We fed prey model raw for about 4 years without having a separate freezer. We just bought what we needed for them at the same time we shopped for ourselves, we are mostly eating the same thing anyway. We finally got a 20 cu ft chest freezer so I can shop monthly specifically for them. But I'm also buying in bulk for us too, now. 

As far as puppies, our youngest is now 2 years old but we started her on raw right away when we brought her home as a puppy. We just ground the meaty bones ourself, then moved her to chunks and finally whole pieces.


----------



## Rosie428 (Jan 16, 2013)

Carriesue said:


> I'm thinking of switching my pup to a raw diet, I was thinking about feeding the Primal brand because I have a terribly weak stomach and I just don't think I can handle organs or blood.
> 
> Any thoughts on this food? I know it's going to be more expensive overall.
> Primal Pet Foods: Wholesome Raw Food for Dogs and Cats
> ...


Although most on this particular thread ar discussing, Prey Model, I feed BARF. I have a HORRIBLY weak stomach, and I have gotten used to it. As long as your puppy has no health issues, and you handle the meat correctly, it is very safe. 

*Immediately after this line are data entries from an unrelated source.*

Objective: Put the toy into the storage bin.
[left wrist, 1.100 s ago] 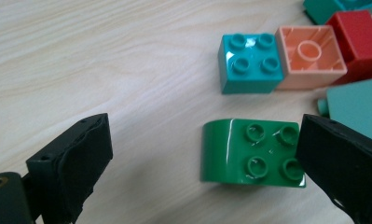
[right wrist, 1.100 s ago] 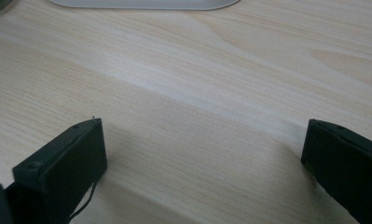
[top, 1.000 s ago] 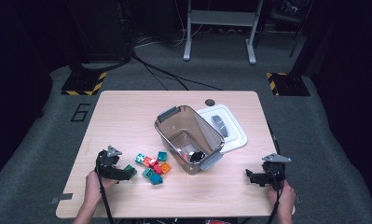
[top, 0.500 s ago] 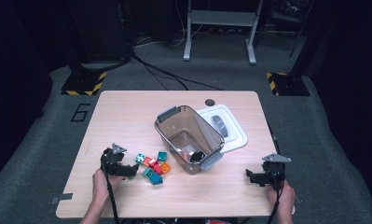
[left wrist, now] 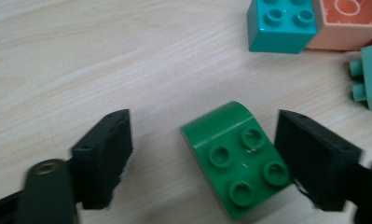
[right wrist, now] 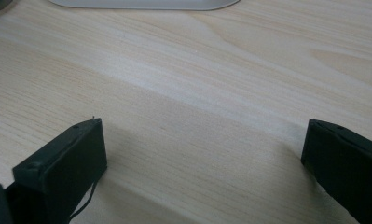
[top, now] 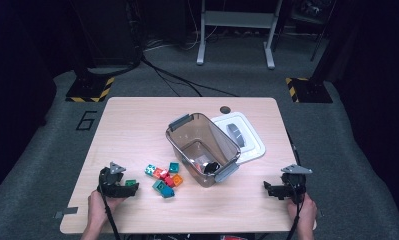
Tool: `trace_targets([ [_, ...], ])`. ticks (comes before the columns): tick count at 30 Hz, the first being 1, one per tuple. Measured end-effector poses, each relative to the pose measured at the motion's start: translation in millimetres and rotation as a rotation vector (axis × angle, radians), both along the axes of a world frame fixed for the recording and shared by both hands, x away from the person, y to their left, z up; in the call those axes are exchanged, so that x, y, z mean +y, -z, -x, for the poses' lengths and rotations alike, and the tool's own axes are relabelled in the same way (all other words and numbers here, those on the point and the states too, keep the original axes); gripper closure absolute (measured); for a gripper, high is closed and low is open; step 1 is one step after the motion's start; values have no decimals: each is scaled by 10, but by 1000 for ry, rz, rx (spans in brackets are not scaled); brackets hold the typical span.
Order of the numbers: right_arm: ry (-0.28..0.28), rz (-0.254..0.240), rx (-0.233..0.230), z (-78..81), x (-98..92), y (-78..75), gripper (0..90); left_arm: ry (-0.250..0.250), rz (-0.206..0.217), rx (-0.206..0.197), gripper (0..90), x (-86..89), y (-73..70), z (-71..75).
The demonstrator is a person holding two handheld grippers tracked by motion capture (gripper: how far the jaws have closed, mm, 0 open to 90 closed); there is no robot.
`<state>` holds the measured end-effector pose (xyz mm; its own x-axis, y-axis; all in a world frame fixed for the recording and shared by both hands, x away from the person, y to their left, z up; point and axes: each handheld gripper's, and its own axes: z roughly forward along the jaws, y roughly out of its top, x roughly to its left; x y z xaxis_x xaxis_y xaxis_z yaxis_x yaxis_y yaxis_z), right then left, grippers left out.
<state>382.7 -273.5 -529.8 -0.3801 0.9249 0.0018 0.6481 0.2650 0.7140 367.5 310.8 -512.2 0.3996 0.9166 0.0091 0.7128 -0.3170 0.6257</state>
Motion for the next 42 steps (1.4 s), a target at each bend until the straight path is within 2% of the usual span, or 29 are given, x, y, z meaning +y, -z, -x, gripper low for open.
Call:
trace_targets([
  [4,0,0,0,0,0,0,0,7,3,-4,334,26,9,20],
  [6,0,0,0,0,0,0,0,4,18,-9,404,31,10,22],
  [7,0,0,0,0,0,0,0,0,9,-12,438,38,2,20],
  [10,0,0,0,0,0,0,0,-17,25,-40,575,42,14,17],
  [15,0,0,0,0,0,0,0,-10,21,-39,589,52,9,5],
  [21,0,0,0,0,0,0,0,-2,61,-55,590,50,-60,-8],
  [27,0,0,0,0,0,0,0,13,88,-60,590,35,-160,-48],
  [29,0,0,0,0,0,0,0,26,82,-52,590,36,-200,-63],
  [33,0,0,0,0,0,0,0,31,103,-65,590,-2,-271,-93],
  [42,0,0,0,0,0,0,0,81,100,-82,590,-115,-471,-172],
])
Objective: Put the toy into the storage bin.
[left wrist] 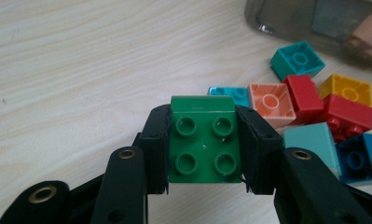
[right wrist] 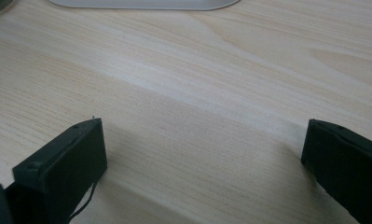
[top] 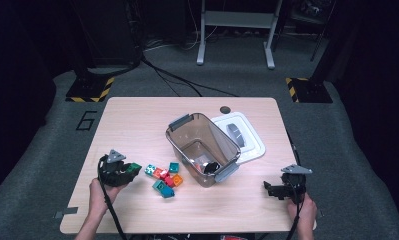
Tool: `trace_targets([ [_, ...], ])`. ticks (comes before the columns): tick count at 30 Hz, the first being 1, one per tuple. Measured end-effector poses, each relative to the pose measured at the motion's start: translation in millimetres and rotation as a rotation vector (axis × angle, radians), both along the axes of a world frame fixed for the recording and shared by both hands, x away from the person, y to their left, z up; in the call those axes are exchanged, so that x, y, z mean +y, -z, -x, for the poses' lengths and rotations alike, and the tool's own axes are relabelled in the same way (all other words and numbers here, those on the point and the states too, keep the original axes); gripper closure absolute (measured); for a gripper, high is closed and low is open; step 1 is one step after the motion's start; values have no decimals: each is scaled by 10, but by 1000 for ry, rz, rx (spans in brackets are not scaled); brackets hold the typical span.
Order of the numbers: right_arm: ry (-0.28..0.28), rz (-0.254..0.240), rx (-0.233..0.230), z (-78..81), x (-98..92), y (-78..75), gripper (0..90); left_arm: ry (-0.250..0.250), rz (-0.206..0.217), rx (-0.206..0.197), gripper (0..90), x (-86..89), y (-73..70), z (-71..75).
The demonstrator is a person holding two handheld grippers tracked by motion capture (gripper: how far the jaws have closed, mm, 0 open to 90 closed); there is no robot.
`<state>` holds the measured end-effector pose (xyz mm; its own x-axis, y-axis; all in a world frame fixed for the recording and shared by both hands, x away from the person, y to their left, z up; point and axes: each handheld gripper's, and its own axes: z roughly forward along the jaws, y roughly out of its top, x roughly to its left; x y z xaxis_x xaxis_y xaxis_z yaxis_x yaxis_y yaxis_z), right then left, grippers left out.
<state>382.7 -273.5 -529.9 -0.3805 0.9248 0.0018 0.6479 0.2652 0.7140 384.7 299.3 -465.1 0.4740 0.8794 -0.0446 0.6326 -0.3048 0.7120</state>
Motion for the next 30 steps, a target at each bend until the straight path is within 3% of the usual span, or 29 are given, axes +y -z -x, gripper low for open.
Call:
trace_targets([
  [16,0,0,0,0,0,0,0,53,38,-58,590,-188,-377,-109],
  [30,0,0,0,0,0,0,0,144,39,-106,590,-461,-777,-234],
])
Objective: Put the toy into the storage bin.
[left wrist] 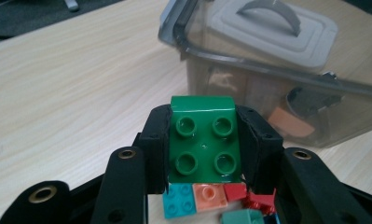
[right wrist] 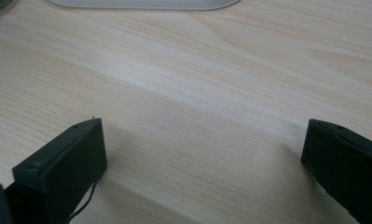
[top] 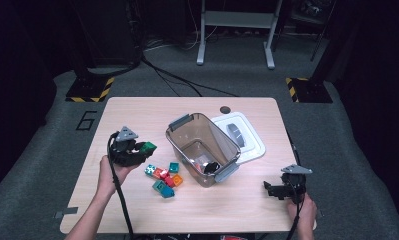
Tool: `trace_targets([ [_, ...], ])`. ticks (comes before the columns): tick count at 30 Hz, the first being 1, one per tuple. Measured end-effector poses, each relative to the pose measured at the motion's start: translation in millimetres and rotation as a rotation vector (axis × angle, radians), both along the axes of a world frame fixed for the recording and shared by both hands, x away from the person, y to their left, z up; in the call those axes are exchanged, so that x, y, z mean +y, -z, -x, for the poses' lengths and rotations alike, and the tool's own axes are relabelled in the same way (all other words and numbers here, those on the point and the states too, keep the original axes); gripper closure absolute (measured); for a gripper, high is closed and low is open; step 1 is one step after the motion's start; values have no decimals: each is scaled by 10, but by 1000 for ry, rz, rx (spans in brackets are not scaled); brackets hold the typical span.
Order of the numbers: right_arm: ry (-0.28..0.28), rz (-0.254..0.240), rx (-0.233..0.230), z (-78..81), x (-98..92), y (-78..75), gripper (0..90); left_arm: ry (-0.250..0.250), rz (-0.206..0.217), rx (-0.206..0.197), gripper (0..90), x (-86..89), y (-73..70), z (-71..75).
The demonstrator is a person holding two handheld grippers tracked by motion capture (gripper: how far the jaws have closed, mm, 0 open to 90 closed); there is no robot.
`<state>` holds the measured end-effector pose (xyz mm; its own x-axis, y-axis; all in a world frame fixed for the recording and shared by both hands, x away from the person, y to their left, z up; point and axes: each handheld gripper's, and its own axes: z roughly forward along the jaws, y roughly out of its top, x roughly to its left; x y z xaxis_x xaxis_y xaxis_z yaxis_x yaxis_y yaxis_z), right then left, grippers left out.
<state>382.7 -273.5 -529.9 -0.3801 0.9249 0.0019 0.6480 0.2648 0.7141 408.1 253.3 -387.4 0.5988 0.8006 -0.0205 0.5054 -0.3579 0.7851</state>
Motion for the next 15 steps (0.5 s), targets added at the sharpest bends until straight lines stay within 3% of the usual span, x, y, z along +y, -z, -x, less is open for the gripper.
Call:
trace_targets([
  [8,0,0,0,0,0,0,0,58,-20,-29,590,-252,-177,-69],
  [15,0,0,0,0,0,0,0,91,-11,-38,590,-457,-263,-124],
])
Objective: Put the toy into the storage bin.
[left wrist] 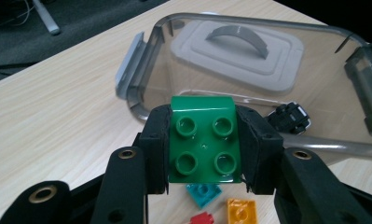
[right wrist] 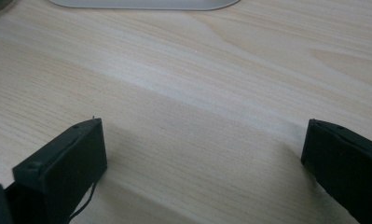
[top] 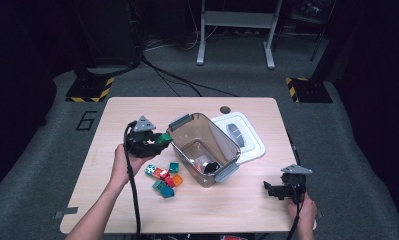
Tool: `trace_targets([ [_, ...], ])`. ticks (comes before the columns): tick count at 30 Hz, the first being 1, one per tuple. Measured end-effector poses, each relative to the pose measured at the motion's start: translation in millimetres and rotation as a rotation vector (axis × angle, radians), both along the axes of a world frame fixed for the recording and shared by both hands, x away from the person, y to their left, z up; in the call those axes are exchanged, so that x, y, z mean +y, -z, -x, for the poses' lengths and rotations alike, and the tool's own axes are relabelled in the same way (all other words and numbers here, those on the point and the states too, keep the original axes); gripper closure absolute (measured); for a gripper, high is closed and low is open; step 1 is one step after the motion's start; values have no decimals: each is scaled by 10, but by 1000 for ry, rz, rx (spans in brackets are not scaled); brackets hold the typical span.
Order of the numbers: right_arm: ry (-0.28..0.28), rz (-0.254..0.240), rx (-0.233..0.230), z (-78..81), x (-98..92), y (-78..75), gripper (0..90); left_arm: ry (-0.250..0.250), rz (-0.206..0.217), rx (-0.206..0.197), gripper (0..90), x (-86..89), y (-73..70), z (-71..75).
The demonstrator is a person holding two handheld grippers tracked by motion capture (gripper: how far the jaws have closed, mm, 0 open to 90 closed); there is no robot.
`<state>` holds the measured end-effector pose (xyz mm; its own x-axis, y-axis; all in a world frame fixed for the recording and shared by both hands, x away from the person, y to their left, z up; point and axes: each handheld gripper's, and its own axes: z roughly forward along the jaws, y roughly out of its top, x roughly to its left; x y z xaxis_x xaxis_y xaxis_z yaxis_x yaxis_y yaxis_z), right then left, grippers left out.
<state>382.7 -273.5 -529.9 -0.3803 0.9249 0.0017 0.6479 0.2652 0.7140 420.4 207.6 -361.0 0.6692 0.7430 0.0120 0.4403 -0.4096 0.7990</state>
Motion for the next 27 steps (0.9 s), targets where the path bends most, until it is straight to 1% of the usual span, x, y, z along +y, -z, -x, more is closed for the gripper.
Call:
trace_targets([
  [2,0,0,0,0,0,0,0,8,0,-1,590,-55,-11,-12],
  [3,0,0,0,0,0,0,0,18,-6,2,590,-90,-19,-22],
  [7,0,0,0,0,0,0,0,42,-1,2,590,-217,-21,-46],
  [10,0,0,0,0,0,0,0,59,4,10,590,-312,-20,-53],
  [11,0,0,0,0,0,0,0,66,-1,11,590,-329,-21,-54],
  [13,0,0,0,0,0,0,0,73,15,11,590,-385,-14,-52],
  [14,0,0,0,0,0,0,0,80,13,9,590,-399,-13,-52],
  [15,0,0,0,0,0,0,0,89,22,17,590,-430,-8,-51],
  [17,0,0,0,0,0,0,0,100,28,29,590,-485,14,-48],
  [18,0,0,0,0,0,0,0,104,31,28,590,-507,24,-46],
  [19,0,0,0,0,0,0,0,114,37,39,590,-543,40,-41],
  [20,0,0,0,0,0,0,0,125,30,49,590,-568,48,-32],
  [21,0,0,0,0,0,0,0,131,36,49,590,-602,64,-26],
  [24,0,0,0,0,0,0,0,159,44,66,589,-700,112,3],
  [25,0,0,0,0,0,0,0,168,39,70,589,-723,123,11],
  [27,0,0,0,0,0,0,0,186,44,87,589,-795,168,31],
])
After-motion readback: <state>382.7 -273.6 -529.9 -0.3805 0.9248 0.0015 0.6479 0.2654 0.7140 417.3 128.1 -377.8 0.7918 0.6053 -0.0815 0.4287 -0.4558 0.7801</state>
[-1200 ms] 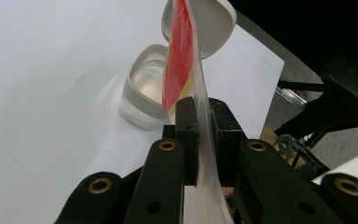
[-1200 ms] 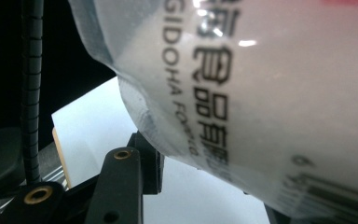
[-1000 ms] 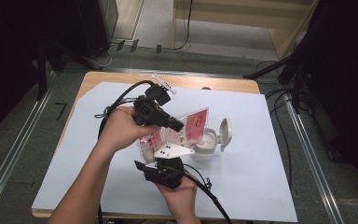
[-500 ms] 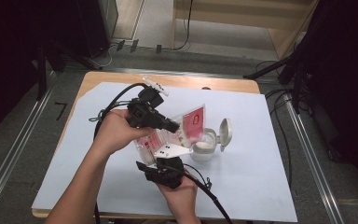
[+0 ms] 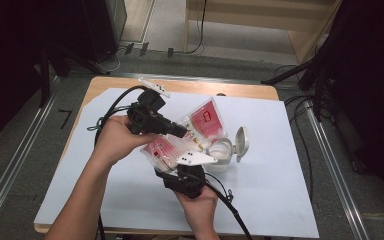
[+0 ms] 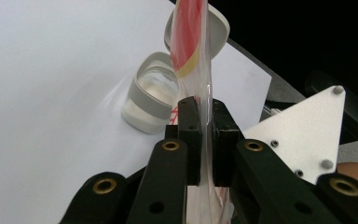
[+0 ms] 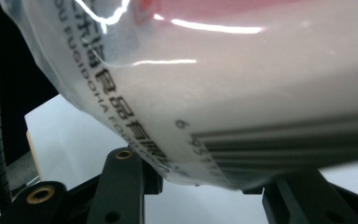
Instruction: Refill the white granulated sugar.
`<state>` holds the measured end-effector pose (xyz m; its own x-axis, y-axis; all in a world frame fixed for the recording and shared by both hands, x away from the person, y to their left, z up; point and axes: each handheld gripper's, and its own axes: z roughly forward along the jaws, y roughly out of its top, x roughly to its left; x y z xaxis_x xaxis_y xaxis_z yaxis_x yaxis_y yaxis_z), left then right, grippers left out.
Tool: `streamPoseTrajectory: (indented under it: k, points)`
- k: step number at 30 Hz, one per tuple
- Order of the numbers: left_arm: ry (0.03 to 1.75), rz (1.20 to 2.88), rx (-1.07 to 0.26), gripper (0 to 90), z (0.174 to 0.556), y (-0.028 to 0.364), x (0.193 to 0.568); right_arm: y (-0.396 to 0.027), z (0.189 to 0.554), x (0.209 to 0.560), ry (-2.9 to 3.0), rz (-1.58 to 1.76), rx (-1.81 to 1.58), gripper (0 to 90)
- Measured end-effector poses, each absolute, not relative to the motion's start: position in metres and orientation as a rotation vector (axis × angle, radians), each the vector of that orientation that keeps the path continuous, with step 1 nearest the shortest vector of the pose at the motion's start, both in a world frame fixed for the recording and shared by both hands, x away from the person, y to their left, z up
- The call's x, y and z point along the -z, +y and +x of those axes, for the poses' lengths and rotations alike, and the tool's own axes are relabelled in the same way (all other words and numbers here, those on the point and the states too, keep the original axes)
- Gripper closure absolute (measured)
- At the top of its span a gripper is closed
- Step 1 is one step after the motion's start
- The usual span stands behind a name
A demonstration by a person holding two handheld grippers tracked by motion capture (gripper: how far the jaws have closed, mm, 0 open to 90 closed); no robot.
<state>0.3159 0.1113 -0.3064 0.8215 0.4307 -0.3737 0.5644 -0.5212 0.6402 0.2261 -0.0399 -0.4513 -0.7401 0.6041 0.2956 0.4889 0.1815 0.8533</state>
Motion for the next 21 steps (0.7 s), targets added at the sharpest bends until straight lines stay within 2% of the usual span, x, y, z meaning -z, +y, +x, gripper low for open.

For me, the benefit of feeding raw is knowing what my dog is consuming. In the pre-packaged mixes, you really just can't be sure. But I will say, I recommend pre-packed raw over no raw! Good luck!


----------



## Carriesue (Aug 13, 2012)

Well my problem is that my husband is a vegetarian, he is not against giving the dogs meat, it's just to make things easier we pretty much eat vegetarian at home... So much so that I don't like real burgers anymore.

We rarely have meat in the house, we never have raw meat because I'm not much of a cook and it would only be for me. Our house is small and we do not have room for a separate freezer, I'm also not working right now and there's no way I could convince my husband to buy a freezer for the dogs especially since he is against raw feeding.

Everybody has seemed against the packaged stuff so I've kind of given up on feeding raw for now. I was given some free samples of the packaged stuff so I've been giving him that in his kibble(he's on Fromm LBP) along with raw eggs a few times a week. I also plan on giving him raw bones too.

That's about the best I can do with what I've got right now.


----------